Awarding Agency: Department of Defense
Start Date: 2015-08-31
End Date: 2023-09-30
Contract Duration: 2,952 days
Daily Burn Rate: $15.3K/day
Competition Type: NOT COMPETED
Number of Offers Received: 1
Pricing Type: COST PLUS FIXED FEE
Sector: Defense
Official Description: LRU 7 AND LRU 9
Place of Performance
Location: CLIFTON, PASSAIC County, NEW JERSEY, 07014
Plain-Language Summary
Department of Defense obligated $45.3 million to L3HARRIS TECHNOLOGIES, INC. for work described as: LRU 7 AND LRU 9 Key points: 1. Contract value of $45.3M over nearly 8 years suggests a significant investment in specialized systems. 2. The 'NOT COMPETED' award raises questions about the justification for avoiding a competitive bidding process. 3. A Cost Plus Fixed Fee (CPFF) contract type can incentivize cost overruns if not closely monitored. 4. The duration of the contract (2952 days) indicates a long-term need for these LRU systems. 5. Awarded to a single contractor, L3Harris Technologies, Inc., this contract may limit market innovation. 6. The absence of small business set-asides or subcontracting requirements warrants further investigation into broader economic impact.
Value Assessment
Rating: questionable
The total award of $45.3 million over nearly eight years for LRU 7 and LRU 9 systems is substantial. Without specific benchmarks for these particular LRU systems, it is difficult to definitively assess value for money. However, the Cost Plus Fixed Fee (CPFF) contract type, while common for complex or evolving requirements, carries inherent risks of cost escalation. The lack of competition further complicates a direct value comparison, as there is no market-driven price discovery to benchmark against. The long duration suggests a sustained need, but the pricing structure requires careful oversight to ensure efficiency.
Cost Per Unit: N/A
Competition Analysis
Competition Level: sole-source
This contract was awarded using a 'NOT COMPETED' justification, indicating that a full and open competition was not pursued. The specific reasons for this sole-source award are not detailed in the provided data. Typically, sole-source awards are made when only one responsible source can provide the required supplies or services, or in cases of urgent and compelling need. The lack of competition means there were no other bidders, and therefore no direct price comparison from a competitive market.

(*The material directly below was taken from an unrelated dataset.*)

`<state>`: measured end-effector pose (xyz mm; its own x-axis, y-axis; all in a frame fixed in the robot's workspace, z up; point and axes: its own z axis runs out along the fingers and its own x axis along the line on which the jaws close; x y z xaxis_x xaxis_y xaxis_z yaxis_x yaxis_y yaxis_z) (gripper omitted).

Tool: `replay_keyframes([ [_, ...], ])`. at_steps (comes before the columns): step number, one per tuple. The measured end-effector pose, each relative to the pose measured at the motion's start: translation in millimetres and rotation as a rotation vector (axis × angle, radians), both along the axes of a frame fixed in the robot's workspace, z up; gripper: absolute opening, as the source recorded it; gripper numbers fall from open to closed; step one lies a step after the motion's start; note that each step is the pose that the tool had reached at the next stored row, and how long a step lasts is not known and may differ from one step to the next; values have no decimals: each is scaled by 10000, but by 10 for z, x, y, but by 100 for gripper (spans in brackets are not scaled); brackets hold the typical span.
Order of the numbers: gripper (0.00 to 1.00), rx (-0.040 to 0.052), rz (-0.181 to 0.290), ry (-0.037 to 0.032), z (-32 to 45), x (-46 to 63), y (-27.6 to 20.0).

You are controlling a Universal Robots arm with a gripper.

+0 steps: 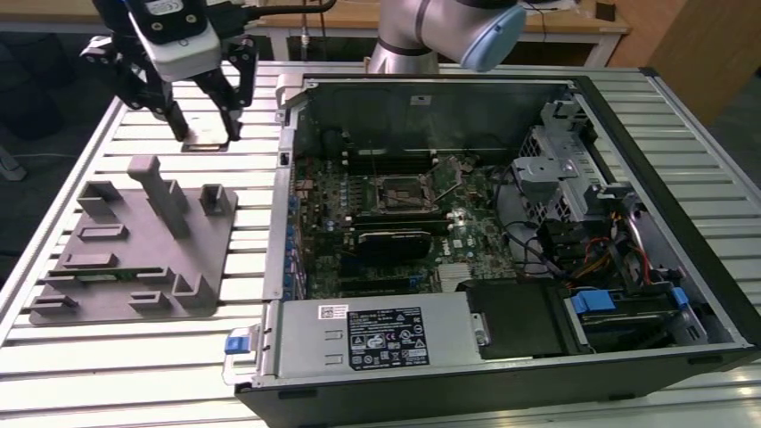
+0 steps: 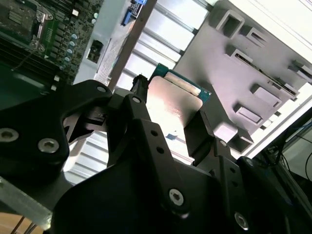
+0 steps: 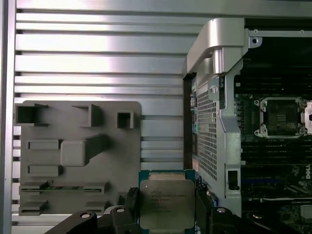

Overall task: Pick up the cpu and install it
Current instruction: 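Pick up the cpu and move it towards the insertion slot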

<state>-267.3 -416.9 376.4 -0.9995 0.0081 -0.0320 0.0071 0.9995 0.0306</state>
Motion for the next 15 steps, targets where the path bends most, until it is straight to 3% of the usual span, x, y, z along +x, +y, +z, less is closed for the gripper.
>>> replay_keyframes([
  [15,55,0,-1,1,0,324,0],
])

Taxpayer Impact: Taxpayers may not have received the benefit of competitive pricing, potentially leading to a higher overall cost for these systems compared to what might have been achieved through an open bidding process.
Public Impact
The primary beneficiaries are likely the Department of Defense units requiring the LRU 7 and LRU 9 systems for their operations. The services delivered involve the provision and potential sustainment of critical system components (LRU 7 and LRU 9). The geographic impact is likely concentrated within military installations or operational theaters where these systems are deployed. Workforce implications could include specialized technical roles at L3Harris Technologies for manufacturing, integration, and support of these systems.

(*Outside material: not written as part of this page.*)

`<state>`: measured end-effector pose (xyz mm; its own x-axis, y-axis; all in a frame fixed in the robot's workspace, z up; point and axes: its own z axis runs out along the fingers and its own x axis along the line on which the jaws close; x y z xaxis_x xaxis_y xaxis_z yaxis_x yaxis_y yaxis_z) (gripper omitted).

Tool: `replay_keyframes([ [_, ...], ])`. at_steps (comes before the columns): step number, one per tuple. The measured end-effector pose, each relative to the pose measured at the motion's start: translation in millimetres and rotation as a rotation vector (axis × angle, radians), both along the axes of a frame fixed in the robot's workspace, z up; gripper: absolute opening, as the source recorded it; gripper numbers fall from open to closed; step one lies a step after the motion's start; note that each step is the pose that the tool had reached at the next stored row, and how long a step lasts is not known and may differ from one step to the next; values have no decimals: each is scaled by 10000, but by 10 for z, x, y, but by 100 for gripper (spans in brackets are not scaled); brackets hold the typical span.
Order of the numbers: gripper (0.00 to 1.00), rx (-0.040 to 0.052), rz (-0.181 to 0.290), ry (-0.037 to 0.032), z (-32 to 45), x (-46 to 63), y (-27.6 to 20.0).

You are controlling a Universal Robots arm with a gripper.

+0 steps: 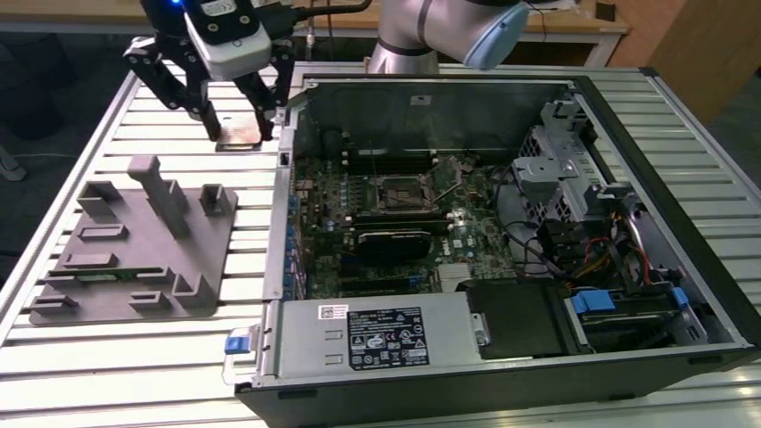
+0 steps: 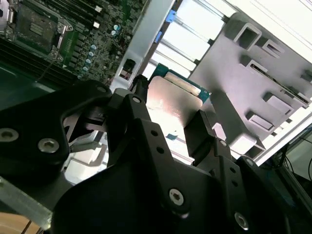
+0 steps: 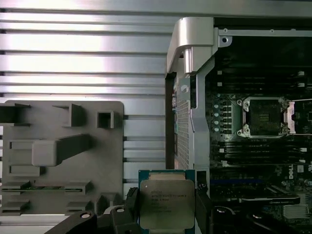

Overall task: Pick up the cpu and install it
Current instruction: 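Pick up the cpu and move it towards the insertion slot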

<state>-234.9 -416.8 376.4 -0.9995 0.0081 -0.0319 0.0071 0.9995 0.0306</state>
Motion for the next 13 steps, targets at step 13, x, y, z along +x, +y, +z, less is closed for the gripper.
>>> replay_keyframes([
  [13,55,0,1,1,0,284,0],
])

Waste & Efficiency Indicators
Waste Risk Score: 50 / 10
Warning Flags
- Sole-source award limits competitive pressure, potentially impacting long-term cost-effectiveness.
- CPFF contract type requires robust oversight to mitigate risk of cost overruns.

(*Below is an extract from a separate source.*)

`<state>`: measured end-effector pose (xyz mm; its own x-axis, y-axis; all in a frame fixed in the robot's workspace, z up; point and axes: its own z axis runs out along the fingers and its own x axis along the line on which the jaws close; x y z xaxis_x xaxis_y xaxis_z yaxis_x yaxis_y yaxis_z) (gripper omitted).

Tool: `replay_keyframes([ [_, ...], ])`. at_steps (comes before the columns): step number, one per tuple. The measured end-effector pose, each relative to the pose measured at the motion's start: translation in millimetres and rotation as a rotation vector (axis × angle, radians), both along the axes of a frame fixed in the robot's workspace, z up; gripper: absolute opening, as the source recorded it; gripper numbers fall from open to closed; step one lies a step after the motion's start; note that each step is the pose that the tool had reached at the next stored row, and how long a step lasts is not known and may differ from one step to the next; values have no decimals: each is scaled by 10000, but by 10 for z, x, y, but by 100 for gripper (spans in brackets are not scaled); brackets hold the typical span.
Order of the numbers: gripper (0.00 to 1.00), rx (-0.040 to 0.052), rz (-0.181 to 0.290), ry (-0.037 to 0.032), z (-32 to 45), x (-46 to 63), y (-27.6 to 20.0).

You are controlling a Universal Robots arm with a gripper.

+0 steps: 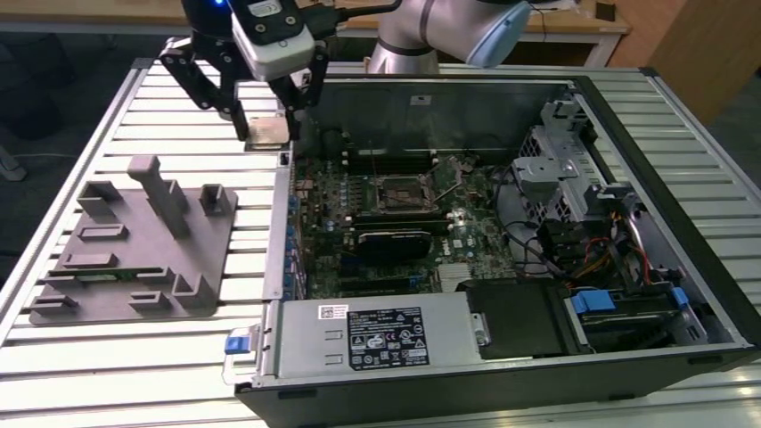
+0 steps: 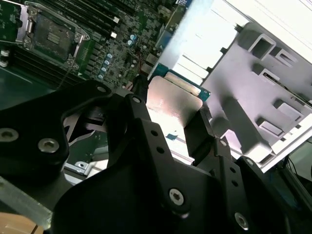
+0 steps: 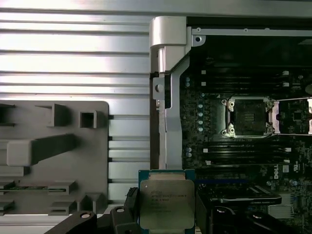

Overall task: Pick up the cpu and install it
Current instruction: 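Pick up the cpu and move it towards the insertion slot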

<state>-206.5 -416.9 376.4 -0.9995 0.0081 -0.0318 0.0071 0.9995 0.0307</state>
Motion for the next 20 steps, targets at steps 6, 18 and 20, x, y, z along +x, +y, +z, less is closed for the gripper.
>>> replay_keyframes([
  [6,55,-1,0,1,0,132,0],
  [18,55,0,0,2,0,406,0],
  [20,55,-1,0,2,0,453,0],
])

- Long contract duration (nearly 8 years) necessitates sustained monitoring for performance and evolving needs.
- Lack of small business participation noted, potentially limiting broader economic benefits.
- Specific system details (LRU 7 and LRU 9) are not publicly detailed, hindering independent value assessment.
Positive Signals
- Award to an established contractor (L3Harris Technologies) suggests a degree of confidence in their capability.
- The long duration indicates a stable, long-term requirement for these systems within the DoD.
- The definitive contract structure provides a framework for the relationship over the specified period.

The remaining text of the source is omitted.